- Exercise requirements -
When a line in the data below includes "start", pick it out and copy it.

···

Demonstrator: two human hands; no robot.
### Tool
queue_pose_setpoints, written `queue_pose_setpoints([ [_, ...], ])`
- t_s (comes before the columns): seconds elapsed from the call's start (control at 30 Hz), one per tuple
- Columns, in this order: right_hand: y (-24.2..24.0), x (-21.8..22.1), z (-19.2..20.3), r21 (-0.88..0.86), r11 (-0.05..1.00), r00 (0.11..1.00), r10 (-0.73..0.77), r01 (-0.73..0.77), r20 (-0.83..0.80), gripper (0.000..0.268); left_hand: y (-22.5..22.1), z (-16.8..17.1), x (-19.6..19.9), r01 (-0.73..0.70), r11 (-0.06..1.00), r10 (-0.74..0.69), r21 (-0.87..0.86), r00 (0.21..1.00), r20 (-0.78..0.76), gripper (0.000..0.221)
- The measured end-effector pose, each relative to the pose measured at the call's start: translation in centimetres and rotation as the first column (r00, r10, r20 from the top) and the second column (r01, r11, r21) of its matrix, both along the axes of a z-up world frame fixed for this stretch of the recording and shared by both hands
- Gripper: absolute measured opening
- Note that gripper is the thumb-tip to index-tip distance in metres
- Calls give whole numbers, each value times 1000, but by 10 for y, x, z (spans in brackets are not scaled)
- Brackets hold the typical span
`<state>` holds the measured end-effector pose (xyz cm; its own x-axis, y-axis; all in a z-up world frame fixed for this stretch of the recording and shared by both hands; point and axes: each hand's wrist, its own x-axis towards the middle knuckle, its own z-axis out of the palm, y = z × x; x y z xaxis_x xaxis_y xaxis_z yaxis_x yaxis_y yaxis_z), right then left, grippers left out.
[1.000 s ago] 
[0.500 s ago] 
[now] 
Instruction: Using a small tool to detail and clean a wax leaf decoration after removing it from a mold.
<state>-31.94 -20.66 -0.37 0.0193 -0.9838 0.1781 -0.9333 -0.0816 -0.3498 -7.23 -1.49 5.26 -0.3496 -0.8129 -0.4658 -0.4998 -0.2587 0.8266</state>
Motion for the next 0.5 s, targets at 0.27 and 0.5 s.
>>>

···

- The answer -
- t_s (comes before the columns): seconds elapsed from the call's start (control at 30 Hz), one per tuple
- The measured end-effector pose, each relative to the pose measured at the call's start: translation in centimetres and rotation as the first column (r00, r10, r20 from the top) and the second column (r01, r11, r21) of its matrix, both along the axes of a z-up world frame fixed for this stretch of the recording and shared by both hands

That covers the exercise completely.